## To do
Below are several records. Retype exactly those lines running from the one with "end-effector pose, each" through the one with "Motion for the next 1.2", end lines included, and no others.

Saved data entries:

==============================

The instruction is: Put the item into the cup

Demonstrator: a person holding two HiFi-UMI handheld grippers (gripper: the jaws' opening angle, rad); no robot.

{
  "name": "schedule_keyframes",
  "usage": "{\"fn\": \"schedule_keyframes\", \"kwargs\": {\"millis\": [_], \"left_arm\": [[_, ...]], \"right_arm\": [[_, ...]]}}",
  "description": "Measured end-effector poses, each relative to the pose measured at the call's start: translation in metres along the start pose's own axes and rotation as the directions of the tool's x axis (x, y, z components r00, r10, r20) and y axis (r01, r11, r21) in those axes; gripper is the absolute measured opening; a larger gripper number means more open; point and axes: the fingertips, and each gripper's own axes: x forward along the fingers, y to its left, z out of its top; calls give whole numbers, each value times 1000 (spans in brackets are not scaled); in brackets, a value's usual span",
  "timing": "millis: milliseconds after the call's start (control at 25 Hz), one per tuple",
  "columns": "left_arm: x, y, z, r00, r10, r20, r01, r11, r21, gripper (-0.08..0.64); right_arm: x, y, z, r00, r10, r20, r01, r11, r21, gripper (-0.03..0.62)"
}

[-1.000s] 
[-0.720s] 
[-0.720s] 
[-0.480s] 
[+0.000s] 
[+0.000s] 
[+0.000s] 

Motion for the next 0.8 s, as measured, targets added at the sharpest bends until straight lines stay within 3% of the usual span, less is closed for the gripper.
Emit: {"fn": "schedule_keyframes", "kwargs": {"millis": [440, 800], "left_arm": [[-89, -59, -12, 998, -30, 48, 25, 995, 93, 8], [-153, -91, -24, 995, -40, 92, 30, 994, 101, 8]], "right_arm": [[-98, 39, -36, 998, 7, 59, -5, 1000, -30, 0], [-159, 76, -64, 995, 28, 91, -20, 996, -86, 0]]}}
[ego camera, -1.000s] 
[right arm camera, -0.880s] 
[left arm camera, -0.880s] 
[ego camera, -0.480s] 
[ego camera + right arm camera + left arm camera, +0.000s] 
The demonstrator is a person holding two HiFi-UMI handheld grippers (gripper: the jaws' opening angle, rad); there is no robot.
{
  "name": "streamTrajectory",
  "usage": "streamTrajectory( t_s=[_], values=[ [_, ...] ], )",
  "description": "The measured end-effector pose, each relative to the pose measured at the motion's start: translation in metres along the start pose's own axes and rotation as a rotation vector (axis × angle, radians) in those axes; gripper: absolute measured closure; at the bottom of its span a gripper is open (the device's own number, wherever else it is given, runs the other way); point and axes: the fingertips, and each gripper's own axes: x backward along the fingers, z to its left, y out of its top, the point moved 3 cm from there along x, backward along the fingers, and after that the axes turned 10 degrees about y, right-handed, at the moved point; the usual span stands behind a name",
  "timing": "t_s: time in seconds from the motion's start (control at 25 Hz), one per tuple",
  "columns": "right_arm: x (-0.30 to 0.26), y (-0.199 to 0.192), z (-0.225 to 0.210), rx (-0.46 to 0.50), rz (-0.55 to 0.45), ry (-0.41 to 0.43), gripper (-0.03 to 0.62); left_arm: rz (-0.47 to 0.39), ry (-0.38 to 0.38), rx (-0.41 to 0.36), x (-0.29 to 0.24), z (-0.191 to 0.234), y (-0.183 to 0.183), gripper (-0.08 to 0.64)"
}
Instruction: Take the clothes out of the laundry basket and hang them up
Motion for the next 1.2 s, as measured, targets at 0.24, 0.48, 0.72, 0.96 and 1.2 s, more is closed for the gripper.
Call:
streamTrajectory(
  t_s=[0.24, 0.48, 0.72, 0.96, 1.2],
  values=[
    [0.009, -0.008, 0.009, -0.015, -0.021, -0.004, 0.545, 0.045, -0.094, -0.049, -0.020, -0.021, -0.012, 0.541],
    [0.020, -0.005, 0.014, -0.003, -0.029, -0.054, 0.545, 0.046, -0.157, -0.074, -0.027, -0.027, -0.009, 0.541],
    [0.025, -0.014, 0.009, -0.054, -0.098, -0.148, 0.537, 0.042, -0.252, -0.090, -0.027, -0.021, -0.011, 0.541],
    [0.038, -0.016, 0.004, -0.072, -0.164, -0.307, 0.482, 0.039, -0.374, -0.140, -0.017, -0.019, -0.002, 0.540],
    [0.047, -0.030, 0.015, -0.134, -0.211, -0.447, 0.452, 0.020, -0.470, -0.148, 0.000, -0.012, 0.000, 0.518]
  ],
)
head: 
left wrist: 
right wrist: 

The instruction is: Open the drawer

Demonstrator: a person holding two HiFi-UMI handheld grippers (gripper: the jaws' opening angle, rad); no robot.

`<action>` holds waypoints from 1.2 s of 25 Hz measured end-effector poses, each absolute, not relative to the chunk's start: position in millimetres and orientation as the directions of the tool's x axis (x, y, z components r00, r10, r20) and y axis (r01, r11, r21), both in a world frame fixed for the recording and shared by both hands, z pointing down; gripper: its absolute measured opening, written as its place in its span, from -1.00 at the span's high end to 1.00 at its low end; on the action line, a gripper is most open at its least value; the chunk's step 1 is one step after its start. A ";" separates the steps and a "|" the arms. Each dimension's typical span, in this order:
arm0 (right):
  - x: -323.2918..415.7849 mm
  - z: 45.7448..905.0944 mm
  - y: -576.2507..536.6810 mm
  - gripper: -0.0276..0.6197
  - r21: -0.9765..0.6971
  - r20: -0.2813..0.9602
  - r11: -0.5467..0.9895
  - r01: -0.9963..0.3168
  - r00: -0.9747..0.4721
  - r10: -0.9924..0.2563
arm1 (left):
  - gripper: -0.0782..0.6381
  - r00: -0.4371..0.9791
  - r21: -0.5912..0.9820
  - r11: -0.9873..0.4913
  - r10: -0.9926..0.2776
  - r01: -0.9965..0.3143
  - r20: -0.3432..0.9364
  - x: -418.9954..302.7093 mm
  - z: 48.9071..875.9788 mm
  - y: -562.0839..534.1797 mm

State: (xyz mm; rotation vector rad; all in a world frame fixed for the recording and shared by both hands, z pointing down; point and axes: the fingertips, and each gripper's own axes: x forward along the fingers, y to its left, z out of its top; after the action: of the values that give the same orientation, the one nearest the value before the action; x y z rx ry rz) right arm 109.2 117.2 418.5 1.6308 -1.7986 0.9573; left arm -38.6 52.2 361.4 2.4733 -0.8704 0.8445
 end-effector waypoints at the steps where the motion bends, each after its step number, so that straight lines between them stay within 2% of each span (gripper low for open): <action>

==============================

## Answer area
  "description": "The measured end-effector pose, each relative to the pose measured at the motion's start: translation in metres along the start pose's own axes and rotation as a rotation vector (axis × angle, radians) in those axes; gripper: absolute measured closure; at the bottom of its span a gripper is open (the device's own number, wherever else it is given, runs the other way); point and axes: the fingertips, and each gripper's own axes: x backward along the fingers, z to its left, y out of its top, the point moved 3 cm from there along x, backward along the fingers, and after that the axes turned 10 degrees about y, right-handed, at the moved point; the usual span stands behind a name",
  "timing": "t_s: time in seconds from the motion's start (control at 25 Hz), one per tuple",
  "columns": "right_arm: x (-0.30 to 0.26), y (-0.199 to 0.192), z (-0.225 to 0.210), rx (-0.46 to 0.50), rz (-0.55 to 0.45), ry (-0.41 to 0.43), gripper (-0.03 to 0.62); left_arm: rz (-0.47 to 0.39), ry (-0.38 to 0.38), rx (-0.41 to 0.36), x (-0.29 to 0.24), z (-0.191 to 0.234), y (-0.183 to 0.183), gripper (-0.08 to 0.64)"
}
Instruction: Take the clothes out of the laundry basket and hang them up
Motion for the next 1.2 s, as measured, targets at 0.24, 0.48, 0.72, 0.96 and 1.2 s, more is closed for the gripper.

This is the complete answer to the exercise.